Deploying Dell Enterprise Pretrained model on the cluster
===========================================================
This guide provides a step-by-step approach to deploy the pretrained model from `Dell Enterprise Hub `_. The Meta-Llama-3.1-8b-Instruct model will be deployed as a sample model on a ``kube_control_plane`` node, specifically optimized for **NVIDIA** platforms. The model is containerized and validated to run seamlessly on the latest Dell hardware. By following this documentation, users can deploy the model, run inferences, or delete the service using a standalone Python script.
The python script is located in the ``omnia/example/ai_examples/nvidia/dell_pretrained_model`` directory. The python script file is named ``dell_pretrained_model_nvidia.py``.
Prerequisites
--------------
Before deployment, the following prerequisites must be fulfilled:
1. This sample Meta-Llama-3.1-8b-Instruct pretrained model needs atleast one NVIDIA GPU. This means that the cluster should have atleast one node with an NVIDIA GPU to deploy this model. If you switch to a different model, the GPU requirement might vary.
2. Kubernetes must be installed and configured on the cluster.
3. The cluster must have access to the public internet in order to download the model image. If your cluster has a proxy server set up, refer to the page `here <../pullimagestonodes.html>`_ for enabling internet via that proxy.
4. Python 3.x must be installed on the cluster. The script relies on several Python modules, including:
* **Standard Library Modules**: Already included with Python 3.x (subprocess, time, argparse, logging, sys, ipaddress).

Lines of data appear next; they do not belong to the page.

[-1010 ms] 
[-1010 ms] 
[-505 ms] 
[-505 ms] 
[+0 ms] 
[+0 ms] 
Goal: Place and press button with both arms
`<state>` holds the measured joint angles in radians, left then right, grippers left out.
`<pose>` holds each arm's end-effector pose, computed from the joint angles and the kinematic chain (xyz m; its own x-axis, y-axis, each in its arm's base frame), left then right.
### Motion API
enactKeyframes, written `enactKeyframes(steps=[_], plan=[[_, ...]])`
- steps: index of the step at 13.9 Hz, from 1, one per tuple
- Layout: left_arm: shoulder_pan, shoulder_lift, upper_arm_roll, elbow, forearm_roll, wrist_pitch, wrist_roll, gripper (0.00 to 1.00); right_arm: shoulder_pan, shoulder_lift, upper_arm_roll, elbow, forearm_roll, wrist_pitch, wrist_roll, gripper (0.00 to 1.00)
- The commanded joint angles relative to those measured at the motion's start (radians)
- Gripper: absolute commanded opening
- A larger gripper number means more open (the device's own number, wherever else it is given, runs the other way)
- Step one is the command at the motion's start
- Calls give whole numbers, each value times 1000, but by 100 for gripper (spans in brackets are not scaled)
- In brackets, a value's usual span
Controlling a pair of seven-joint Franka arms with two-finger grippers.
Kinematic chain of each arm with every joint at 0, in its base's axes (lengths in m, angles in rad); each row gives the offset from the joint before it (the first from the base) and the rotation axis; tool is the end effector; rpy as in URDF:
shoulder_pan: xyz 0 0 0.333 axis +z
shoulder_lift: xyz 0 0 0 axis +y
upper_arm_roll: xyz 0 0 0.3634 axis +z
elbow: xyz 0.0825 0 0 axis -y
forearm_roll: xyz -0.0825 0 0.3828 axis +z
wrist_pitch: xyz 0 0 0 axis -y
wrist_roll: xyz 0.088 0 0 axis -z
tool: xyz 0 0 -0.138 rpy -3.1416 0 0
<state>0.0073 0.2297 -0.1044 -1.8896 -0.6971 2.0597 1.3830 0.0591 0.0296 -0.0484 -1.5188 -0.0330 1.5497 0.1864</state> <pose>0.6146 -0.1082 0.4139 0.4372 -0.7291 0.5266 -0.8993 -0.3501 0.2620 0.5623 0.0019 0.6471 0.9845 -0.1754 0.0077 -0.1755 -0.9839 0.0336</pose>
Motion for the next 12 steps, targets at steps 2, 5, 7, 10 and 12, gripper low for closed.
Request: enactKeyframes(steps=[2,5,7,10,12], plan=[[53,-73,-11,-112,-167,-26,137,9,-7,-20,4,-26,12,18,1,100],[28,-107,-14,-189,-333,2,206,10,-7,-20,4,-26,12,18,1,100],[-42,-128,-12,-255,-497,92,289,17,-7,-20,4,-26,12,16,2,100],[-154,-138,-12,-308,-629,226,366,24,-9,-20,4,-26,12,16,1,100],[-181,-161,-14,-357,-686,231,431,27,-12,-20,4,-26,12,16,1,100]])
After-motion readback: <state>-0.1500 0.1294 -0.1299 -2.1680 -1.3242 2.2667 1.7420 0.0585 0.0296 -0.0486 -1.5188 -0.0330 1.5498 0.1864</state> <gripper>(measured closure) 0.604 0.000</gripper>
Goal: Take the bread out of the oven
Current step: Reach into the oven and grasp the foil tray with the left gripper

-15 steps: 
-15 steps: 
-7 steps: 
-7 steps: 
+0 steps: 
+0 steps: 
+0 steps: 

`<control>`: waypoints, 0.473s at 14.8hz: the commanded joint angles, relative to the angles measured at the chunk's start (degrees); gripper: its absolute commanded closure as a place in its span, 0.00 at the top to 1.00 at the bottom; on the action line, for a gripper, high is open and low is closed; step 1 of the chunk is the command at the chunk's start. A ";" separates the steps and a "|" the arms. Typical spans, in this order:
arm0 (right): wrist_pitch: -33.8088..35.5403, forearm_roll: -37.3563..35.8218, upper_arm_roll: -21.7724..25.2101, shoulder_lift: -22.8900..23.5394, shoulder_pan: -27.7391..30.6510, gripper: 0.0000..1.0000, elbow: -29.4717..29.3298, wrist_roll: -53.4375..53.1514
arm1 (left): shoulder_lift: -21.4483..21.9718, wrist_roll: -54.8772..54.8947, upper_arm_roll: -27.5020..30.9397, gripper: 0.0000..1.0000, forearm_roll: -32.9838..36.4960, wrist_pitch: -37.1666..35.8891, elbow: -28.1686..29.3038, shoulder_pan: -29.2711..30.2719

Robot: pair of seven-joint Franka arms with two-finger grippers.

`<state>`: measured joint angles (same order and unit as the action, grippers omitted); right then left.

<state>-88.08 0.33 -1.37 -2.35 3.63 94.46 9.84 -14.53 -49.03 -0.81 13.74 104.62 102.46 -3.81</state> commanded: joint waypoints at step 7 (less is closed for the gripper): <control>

* **Third-Party Modules**: The requests module must be installed manually if not available by default. You can install it using the following command: ::
pip install requests
.. note:: If you're executing the script within the Omnia virtual environment, the requests module is already installed and available on the cluster. In case you run the script outside of the Omnia virtual environment, you might need to install the module manually.
5. The ``dell_pretrained_model_nvidia.py`` file present in the ``omnia/example/ai_examples/nvidia/dell_pretrained_model`` must be copied to the ``kube_control_plane`` from the OIM server.
Usage Instructions
--------------------
Follow the below steps to use the Python script in order to deploy, infer, or delete the model service on your Kubernetes cluster:
1. **Deploy the model and service**
To deploy the model and create the associated service, run: ::
python3 dell_pretrained_model_nvidia.py --deploy
2. **Execute an inference job**
* To execute an inference job from the ``kube_control_plane`` using the default query, run: ::
python3 dell_pretrained_model_nvidia.py --infer
* To execute an inference job from the ``kube_control_plane`` using a specific query, run: ::
python3 dell_pretrained_model_nvidia.py --infer ""
* To execute an inference job from outside of the ``kube_control_plane`` using a specific service IP and default query, run: ::
python3 dell_pretrained_model_nvidia.py --infer --service-ip
* To execute an inference job from outside of the ``kube_control_plane`` using a specific service IP and a specific query, run: ::
python3 dell_pretrained_model_nvidia.py --infer "" --service-ip
.. note:: If you're not aware of the ``service_IP`` of the pretrained model service, use the following command: ::
kubectl get svc pretrained-model-service
*Where the service IP address will be listed under the EXTERNAL-IP column.*
3. **Delete the deployed model and service**
To delete the deployed model and service, run: ::
python3 dell_pretrained_model_nvidia.py --delete
Additional Instructions
-------------------------
* **Model selection**: To select and download a model from the Dell registry, visit `Dell's Hugging Face Hub `_. Log in using your Hugging Face Hub account credentials to access the models.
* **Deploying other models**: You can deploy other models from the Dell registry for NVIDIA platforms by modifying the ``PRETRAINED_MODEL_CONFIG`` section of the ``dell_pretrained_model_nvidia.py`` file with the desired model image. Ensure the new service name does not conflict with any existing service names, and verify that all other configurations and resource requirements are correct as per the model specifications.
* **Hugging Face token**: If the model requires a Hugging Face token, replace the ``user_HF_token`` value in ``PRETRAINED_MODEL_CONFIG`` section of the ``dell_pretrained_model_nvidia.py`` file with the correct token.
* **Resource availability**: Ensure that sufficient computational resources (GPU, memory) are available on the Kubernetes nodes to deploy and run the models effectively. This includes verifying that the nodes meet the model's requirements for optimal performance.